> **DATASET RECORDS**
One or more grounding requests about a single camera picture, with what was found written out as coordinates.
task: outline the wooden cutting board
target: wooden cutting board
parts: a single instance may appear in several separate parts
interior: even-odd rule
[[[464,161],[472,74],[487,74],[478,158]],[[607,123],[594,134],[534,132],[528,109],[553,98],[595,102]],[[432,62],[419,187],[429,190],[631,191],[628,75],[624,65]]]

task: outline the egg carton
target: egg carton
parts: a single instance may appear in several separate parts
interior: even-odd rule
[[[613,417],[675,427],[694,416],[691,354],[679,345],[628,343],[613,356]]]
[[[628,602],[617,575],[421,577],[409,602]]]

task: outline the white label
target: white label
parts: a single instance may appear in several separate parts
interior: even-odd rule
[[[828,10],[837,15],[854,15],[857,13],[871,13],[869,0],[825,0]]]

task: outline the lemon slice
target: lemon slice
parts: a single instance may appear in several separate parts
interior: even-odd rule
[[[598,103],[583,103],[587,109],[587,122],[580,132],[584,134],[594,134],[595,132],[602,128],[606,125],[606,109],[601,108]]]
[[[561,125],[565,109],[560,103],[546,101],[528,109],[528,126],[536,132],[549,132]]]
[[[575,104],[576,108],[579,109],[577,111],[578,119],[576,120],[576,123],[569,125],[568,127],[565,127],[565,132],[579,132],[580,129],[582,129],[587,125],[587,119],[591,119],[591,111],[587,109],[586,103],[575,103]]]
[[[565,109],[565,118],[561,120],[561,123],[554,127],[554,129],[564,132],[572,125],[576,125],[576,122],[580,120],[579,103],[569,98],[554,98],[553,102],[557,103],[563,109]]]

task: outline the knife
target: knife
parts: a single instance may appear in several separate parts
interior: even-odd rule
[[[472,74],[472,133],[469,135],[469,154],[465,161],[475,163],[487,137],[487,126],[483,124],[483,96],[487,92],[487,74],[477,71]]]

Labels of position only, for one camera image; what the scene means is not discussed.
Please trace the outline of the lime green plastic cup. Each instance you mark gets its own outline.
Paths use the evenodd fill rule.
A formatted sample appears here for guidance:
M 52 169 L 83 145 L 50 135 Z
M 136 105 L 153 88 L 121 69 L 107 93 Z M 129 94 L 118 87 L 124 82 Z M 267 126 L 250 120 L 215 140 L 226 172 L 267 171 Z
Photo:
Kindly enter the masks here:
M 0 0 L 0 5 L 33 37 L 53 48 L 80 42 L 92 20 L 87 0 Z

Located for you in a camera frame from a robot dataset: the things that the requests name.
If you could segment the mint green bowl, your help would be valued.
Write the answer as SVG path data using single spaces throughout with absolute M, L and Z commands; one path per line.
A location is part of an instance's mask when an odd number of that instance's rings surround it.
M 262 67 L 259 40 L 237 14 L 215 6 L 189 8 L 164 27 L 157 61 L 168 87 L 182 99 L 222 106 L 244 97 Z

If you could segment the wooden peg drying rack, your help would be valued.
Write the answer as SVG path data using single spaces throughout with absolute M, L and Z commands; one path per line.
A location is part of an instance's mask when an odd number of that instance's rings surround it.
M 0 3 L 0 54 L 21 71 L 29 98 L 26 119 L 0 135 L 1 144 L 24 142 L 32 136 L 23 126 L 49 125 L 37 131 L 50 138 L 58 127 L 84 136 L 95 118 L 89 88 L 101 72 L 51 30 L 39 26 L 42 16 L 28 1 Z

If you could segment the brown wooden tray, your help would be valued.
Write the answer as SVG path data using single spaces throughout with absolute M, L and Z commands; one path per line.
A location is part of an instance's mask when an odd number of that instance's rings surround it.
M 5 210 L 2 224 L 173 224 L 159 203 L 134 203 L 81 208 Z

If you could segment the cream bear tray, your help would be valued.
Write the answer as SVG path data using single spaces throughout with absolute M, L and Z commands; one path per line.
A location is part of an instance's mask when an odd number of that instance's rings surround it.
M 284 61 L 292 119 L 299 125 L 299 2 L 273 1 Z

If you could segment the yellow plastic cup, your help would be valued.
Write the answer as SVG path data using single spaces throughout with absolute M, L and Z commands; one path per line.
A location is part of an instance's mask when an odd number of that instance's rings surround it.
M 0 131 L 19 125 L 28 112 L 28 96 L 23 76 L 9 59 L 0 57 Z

> **ACTIVITY**
Your answer should be the lines above, from the line containing "Located for you" up to and including the line containing "If you could segment the yellow", reproduced exactly and with nothing else.

> **WORKED SOLUTION**
Located for you in a camera frame from a robot dataset: the things that the requests name.
If you could segment the mint green bowl, your help would be valued.
Write the answer as SVG path data using single spaces throughout with absolute M, L and Z commands; one path per line.
A location is part of an instance's mask when an odd number of that instance's rings surround it.
M 262 67 L 259 40 L 237 14 L 215 6 L 189 8 L 164 27 L 157 61 L 168 87 L 182 99 L 222 106 L 244 97 Z

If you could segment the wooden peg drying rack, your help would be valued.
Write the answer as SVG path data using single spaces throughout with absolute M, L and Z commands; one path per line.
A location is part of an instance's mask when an odd number of that instance's rings surround it.
M 0 3 L 0 54 L 21 71 L 29 98 L 26 119 L 0 135 L 1 144 L 24 142 L 32 136 L 23 126 L 49 125 L 37 131 L 50 138 L 58 127 L 84 136 L 95 118 L 89 88 L 101 72 L 51 30 L 39 26 L 42 16 L 28 1 Z

If you could segment the brown wooden tray, your help would be valued.
Write the answer as SVG path data using single spaces throughout with absolute M, L and Z commands; one path per line.
A location is part of an instance's mask when an odd number of that instance's rings surround it.
M 5 210 L 2 224 L 173 224 L 159 203 L 134 203 L 81 208 Z

If you could segment the cream bear tray, your help would be valued.
Write the answer as SVG path data using single spaces throughout with absolute M, L and Z commands; one path per line.
A location is part of an instance's mask when an odd number of that instance's rings surround it.
M 284 61 L 292 119 L 299 125 L 299 2 L 273 1 Z

If you could segment the yellow plastic cup, your help would be valued.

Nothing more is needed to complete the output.